How we construct  a random draw  from a Cauchy distribution, if we start with a draw from uniform distribution? That’s what asks the Exercise 7.3 of the book The Concepts and Practice of Mathematical Finance by Mark Joshi. We post here some C++ code as an answer. This is easily done by explicitly computing the inverse cumulative distribution function F^{-1}(x) of the Cauchy distribution and plugging then random numbers generated with a uniform distribution (this is done with the function GetOneRandomByICD).

f(x) = \frac{1}{\pi}\frac{1}{1+x^2},\; F(x) = \frac{1}{\pi}\arctan (x) + \frac{1}{2},
F^{-1}(x) = \tan [\pi (x-1/2)]

More tricky is the case in which we don’t have the F^{-1}(x). In that case we can obtain our sample by using two random uniforms – GetOneCauchyByUniforms –  or using two random numbers with gaussian distribution – GetOneCauchyByGaussians. In the latter case of course we need also a routine  to compute gaussian numbers.
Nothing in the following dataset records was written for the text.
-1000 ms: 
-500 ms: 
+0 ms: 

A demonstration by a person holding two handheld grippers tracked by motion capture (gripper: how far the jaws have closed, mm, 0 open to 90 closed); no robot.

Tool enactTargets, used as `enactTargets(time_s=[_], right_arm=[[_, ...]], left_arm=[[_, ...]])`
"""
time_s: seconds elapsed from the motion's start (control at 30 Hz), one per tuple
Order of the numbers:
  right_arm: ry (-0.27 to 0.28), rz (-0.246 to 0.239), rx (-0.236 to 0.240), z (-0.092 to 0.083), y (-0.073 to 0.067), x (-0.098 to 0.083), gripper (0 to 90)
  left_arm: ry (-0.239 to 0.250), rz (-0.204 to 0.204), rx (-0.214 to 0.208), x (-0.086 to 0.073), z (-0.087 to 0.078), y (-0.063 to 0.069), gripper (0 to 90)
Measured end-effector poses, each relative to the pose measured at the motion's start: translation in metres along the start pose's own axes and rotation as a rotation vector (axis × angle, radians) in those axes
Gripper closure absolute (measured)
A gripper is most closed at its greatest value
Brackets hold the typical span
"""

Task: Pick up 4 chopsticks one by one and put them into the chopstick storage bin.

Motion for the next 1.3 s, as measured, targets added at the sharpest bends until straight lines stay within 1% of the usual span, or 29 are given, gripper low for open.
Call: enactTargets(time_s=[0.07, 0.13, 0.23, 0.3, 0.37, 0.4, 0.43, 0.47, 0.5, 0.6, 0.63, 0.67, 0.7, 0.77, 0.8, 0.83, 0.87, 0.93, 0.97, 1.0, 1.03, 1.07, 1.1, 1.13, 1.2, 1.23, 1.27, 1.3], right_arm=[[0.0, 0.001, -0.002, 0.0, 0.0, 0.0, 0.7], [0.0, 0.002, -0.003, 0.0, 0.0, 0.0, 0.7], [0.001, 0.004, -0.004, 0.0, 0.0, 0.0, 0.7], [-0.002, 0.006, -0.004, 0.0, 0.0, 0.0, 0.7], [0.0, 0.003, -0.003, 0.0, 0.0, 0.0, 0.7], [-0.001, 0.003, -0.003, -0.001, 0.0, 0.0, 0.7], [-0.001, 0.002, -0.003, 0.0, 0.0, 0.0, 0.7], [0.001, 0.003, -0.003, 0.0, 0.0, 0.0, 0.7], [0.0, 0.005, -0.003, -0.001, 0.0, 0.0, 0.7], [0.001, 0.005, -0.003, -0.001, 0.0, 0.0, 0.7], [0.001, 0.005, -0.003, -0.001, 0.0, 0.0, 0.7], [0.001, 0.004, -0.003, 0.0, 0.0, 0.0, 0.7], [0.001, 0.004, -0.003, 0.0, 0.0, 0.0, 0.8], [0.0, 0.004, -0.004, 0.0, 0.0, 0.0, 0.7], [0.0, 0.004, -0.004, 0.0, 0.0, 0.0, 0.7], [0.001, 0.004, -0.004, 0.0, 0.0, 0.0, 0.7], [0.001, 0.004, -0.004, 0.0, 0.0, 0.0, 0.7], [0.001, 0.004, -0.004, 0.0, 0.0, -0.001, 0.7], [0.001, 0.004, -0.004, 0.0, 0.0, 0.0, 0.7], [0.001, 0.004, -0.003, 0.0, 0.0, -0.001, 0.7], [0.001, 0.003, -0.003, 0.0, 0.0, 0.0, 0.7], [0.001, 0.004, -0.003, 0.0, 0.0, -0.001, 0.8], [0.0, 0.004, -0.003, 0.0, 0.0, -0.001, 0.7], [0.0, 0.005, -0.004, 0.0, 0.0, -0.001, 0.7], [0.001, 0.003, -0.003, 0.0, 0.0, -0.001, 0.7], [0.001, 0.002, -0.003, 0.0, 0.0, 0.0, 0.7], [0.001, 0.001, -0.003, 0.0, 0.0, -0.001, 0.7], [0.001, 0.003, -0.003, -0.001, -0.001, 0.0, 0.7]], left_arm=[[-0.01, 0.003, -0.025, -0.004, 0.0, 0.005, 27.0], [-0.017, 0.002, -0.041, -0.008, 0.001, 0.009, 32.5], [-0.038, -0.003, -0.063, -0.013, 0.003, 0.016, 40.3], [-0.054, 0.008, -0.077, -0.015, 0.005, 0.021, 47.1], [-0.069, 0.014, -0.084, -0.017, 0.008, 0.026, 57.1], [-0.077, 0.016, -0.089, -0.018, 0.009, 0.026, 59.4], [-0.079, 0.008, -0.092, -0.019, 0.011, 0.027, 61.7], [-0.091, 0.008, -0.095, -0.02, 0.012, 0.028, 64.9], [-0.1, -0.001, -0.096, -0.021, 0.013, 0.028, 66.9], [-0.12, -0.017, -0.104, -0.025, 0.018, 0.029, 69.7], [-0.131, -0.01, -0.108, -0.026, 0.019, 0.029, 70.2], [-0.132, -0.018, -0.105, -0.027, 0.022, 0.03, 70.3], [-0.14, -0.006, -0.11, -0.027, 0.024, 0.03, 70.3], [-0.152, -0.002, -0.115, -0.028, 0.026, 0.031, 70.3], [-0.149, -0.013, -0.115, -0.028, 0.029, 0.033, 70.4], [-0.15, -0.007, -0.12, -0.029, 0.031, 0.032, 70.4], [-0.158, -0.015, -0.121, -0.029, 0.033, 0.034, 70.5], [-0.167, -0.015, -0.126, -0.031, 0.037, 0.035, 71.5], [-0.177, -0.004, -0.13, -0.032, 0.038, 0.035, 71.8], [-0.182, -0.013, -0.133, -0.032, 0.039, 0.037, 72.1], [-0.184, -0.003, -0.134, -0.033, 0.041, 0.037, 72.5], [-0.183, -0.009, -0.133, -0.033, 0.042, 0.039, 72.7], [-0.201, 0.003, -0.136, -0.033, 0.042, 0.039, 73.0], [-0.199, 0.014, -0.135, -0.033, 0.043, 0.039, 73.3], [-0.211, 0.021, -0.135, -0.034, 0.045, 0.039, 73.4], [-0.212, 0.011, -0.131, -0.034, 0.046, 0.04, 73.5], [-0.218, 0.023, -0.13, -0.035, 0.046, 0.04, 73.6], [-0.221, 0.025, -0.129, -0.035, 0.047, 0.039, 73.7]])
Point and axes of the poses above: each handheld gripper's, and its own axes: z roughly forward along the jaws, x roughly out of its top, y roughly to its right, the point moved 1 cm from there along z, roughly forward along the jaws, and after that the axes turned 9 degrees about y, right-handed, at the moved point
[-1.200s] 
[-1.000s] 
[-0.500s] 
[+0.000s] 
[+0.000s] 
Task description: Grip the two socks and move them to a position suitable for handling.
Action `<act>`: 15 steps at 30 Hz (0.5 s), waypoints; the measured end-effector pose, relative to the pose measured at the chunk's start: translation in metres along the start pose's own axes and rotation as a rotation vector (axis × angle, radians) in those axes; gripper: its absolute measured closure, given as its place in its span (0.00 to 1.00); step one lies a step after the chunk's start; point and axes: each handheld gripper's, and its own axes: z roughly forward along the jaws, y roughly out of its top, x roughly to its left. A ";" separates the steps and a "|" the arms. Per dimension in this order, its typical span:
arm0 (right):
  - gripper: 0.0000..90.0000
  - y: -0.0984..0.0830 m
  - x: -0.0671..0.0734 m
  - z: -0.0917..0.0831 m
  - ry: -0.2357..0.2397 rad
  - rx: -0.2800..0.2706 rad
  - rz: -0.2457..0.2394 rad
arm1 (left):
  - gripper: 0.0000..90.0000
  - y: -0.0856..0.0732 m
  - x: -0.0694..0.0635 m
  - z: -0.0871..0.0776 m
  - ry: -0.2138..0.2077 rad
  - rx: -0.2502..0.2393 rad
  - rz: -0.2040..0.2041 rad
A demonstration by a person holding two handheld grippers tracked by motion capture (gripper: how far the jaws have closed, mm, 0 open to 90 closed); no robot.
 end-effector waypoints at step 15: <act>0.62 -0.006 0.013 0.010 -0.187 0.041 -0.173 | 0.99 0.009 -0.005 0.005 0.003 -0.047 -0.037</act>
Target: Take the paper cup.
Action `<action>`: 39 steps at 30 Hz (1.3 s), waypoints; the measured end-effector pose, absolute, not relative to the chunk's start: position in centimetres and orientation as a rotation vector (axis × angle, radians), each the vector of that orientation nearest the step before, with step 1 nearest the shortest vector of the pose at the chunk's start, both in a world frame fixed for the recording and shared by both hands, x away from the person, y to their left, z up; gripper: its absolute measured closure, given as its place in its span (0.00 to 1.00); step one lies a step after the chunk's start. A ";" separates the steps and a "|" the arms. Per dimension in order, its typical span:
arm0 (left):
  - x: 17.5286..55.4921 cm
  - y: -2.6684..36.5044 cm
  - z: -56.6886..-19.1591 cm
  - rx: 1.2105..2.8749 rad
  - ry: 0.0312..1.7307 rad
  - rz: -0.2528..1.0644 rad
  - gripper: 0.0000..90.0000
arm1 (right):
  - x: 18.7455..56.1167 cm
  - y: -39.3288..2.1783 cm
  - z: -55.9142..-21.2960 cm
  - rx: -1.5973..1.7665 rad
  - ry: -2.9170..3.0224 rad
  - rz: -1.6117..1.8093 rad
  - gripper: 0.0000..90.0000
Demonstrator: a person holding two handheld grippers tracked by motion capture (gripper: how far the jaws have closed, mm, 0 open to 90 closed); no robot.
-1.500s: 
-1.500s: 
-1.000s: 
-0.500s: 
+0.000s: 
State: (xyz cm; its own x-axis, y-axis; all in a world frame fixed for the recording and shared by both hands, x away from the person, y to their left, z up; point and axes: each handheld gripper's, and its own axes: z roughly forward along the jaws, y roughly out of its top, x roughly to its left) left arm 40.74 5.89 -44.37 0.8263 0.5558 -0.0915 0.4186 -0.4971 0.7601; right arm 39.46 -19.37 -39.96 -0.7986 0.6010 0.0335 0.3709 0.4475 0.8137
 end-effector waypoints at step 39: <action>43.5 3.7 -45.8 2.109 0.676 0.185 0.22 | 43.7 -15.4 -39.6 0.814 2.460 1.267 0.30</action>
We present here the routine GetOneGaussianByRatio, which is similar to GetOneCauchyByUniforms (both are based on ratio of uniforms – see Probability and Random Processes by Grimmet and Stirzaker). The mathematical proofs are in the probability section of my notes.

//Random.h
#ifndef RANDOM_H
#define RANDOM_H

double CauchyICD(double uniform);
double GetOneRandomByICD(double (*func_ptr)(double));

double GetOneCauchyByUniforms();
double GetOneCauchyByGaussian();

double GetOneGaussianByRatio();

#endif
//Random.cpp
#include "Random.h"
#include <cmath>
#include <cstdlib>

double CauchyICD(double x){
 return std::tan(M_PI*(x-0.5));
}
double GetOneRandomByICD(double (*func_ptr)(double)){
	return (*func_ptr)(rand()/static_cast<double>(RAND_MAX));
	}	

double GetOneGaussianByRatio(){

	double x;
	double y;

	double ratio;

	do {
		x = 2.*rand()/static_cast(RAND_MAX)-1.;
		y = 2.*rand()/static_cast(RAND_MAX)-1.;
		ratio = x/y;
		}
	while((y > std::exp(-ratio*ratio*0.25))     
           || (y < -std::exp(-ratio*ratio*0.25)) );

	return ratio;
	}

double GetOneCauchyByUniforms(){

	double x;
	double y;

	double sizeSquared;

	do {
		x = 2.*rand()/static_cast<double>(RAND_MAX)-1.;
		y = 2.*rand()/static_cast<double>(RAND_MAX)-1.;
		sizeSquared = x*x + y*y;
		}
	while(sizeSquared >= 4.0);

	return y/x;
	}

double GetOneCauchyByGaussian(){
	double x = GetOneGaussianByRatio();
	double y = GetOneGaussianByRatio();

	return x/y;
	}

A simple test program which write to files samples of Cauchy distributed numbers:

//testRandom.cpp
#include "Random.h"
#include <iostream>
#include <fstream>
#include <cmath>
#include <cstdlib>

int main(){

	long sampleLength = 10000;

	std::ofstream myfile1;
	myfile1.open ("inverse_cauchy.txt");
	std::ofstream myfile2;
	myfile2.open ("ratio_cauchy.txt");	
        std::ofstream myfile3;
	myfile3.open ("gauss_cauchy.txt");	

    for(long n=0; n< sampleLength; n++){
		 myfile1 << GetOneRandomByICD(&CauchyICD) << "\n";
		 myfile2 << GetOneCauchyByRatio() << "\n";
		 myfile3 << GetOneCauchyByGaussian() << "\n";
		}

	myfile1.close();
	myfile2.close();
	myfile3.close();

	return 0;
	}

Now just compile and try it.